* **Exercise**
Your response should consist of the lines below, printed exactly.

* **Information provided**

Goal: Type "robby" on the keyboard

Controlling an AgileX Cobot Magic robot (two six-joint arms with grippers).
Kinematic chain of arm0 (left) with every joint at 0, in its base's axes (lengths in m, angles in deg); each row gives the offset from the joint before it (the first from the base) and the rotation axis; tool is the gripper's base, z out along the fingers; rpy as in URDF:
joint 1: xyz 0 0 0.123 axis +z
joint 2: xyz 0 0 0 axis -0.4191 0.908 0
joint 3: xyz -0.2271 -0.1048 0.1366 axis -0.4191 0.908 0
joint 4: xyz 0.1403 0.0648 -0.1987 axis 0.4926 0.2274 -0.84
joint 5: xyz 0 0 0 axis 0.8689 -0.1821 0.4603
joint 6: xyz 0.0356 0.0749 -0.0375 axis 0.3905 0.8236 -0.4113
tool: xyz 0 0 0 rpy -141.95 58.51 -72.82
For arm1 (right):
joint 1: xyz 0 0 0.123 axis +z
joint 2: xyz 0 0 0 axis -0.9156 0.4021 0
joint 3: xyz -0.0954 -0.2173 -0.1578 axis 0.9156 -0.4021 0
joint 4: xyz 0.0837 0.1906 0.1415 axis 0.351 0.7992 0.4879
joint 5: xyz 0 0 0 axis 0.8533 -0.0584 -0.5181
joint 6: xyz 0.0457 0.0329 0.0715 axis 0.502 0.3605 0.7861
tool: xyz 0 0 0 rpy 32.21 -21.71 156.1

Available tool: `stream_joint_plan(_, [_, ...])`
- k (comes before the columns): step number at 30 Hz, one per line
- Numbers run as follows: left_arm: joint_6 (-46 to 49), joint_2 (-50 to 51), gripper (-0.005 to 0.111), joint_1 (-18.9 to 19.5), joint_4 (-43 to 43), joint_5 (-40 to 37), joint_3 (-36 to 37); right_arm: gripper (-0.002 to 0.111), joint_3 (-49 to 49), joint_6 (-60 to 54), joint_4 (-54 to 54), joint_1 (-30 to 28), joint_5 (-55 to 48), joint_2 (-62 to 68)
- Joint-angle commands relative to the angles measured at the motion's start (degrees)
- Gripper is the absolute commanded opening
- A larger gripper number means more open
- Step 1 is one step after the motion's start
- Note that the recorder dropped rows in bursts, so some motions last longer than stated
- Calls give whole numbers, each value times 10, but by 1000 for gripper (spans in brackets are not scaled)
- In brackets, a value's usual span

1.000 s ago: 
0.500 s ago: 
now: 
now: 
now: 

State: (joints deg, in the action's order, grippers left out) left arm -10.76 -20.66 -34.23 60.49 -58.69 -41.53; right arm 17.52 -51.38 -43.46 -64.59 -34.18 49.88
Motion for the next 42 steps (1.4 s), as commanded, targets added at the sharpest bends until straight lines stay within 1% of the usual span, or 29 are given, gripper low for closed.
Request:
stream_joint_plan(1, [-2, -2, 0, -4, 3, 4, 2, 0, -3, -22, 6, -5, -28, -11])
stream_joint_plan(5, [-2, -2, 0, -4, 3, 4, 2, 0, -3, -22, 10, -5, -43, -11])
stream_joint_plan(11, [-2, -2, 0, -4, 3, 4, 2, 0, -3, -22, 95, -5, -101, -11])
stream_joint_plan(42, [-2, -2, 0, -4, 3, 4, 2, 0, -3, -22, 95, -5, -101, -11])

* **Your solution**
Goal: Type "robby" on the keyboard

Controlling an AgileX Cobot Magic robot (two six-joint arms with grippers).
Kinematic chain of arm0 (left) with every joint at 0, in its base's axes (lengths in m, angles in deg); each row gives the offset from the joint before it (the first from the base) and the rotation axis; tool is the gripper's base, z out along the fingers; rpy as in URDF:
joint 1: xyz 0 0 0.123 axis +z
joint 2: xyz 0 0 0 axis -0.4191 0.908 0
joint 3: xyz -0.2271 -0.1048 0.1366 axis -0.4191 0.908 0
joint 4: xyz 0.1403 0.0648 -0.1987 axis 0.4926 0.2274 -0.84
joint 5: xyz 0 0 0 axis 0.8689 -0.1821 0.4603
joint 6: xyz 0.0356 0.0749 -0.0375 axis 0.3905 0.8236 -0.4113
tool: xyz 0 0 0 rpy -141.95 58.51 -72.82
For arm1 (right):
joint 1: xyz 0 0 0.123 axis +z
joint 2: xyz 0 0 0 axis -0.9156 0.4021 0
joint 3: xyz -0.0954 -0.2173 -0.1578 axis 0.9156 -0.4021 0
joint 4: xyz 0.0837 0.1906 0.1415 axis 0.351 0.7992 0.4879
joint 5: xyz 0 0 0 axis 0.8533 -0.0584 -0.5181
joint 6: xyz 0.0457 0.0329 0.0715 axis 0.502 0.3605 0.7861
tool: xyz 0 0 0 rpy 32.21 -21.71 156.1

Available tool: `stream_joint_plan(_, [_, ...])`
- k (comes before the columns): step number at 30 Hz, one per line
- Numbers run as follows: left_arm: joint_6 (-46 to 49), joint_2 (-50 to 51), gripper (-0.005 to 0.111), joint_1 (-18.9 to 19.5), joint_4 (-43 to 43), joint_5 (-40 to 37), joint_3 (-36 to 37); right_arm: gripper (-0.002 to 0.111), joint_3 (-49 to 49), joint_6 (-60 to 54), joint_4 (-54 to 54), joint_1 (-30 to 28), joint_5 (-55 to 48), joint_2 (-62 to 68)
- Joint-angle commands relative to the angles measured at the motion's start (degrees)
- Gripper is the absolute commanded opening
- A larger gripper number means more open
- Step 1 is one step after the motion's start
- Note that the recorder dropped rows in bursts, so some motions last longer than stated
- Calls give whole numbers, each value times 10, but by 1000 for gripper (spans in brackets are not scaled)
- In brackets, a value's usual span

1.000 s ago: 
0.500 s ago: 
now: 
now: 
now: 

State: (joints deg, in the action's order, grippers left out) left arm -10.76 -20.66 -34.23 60.49 -58.69 -41.53; right arm 17.52 -51.38 -43.46 -64.59 -34.18 49.88
Motion for the next 42 steps (1.4 s), as commanded, targets added at the sharpest bends until straight lines stay within 1% of the usual span, or 29 are given, gripper low for closed.
Request:
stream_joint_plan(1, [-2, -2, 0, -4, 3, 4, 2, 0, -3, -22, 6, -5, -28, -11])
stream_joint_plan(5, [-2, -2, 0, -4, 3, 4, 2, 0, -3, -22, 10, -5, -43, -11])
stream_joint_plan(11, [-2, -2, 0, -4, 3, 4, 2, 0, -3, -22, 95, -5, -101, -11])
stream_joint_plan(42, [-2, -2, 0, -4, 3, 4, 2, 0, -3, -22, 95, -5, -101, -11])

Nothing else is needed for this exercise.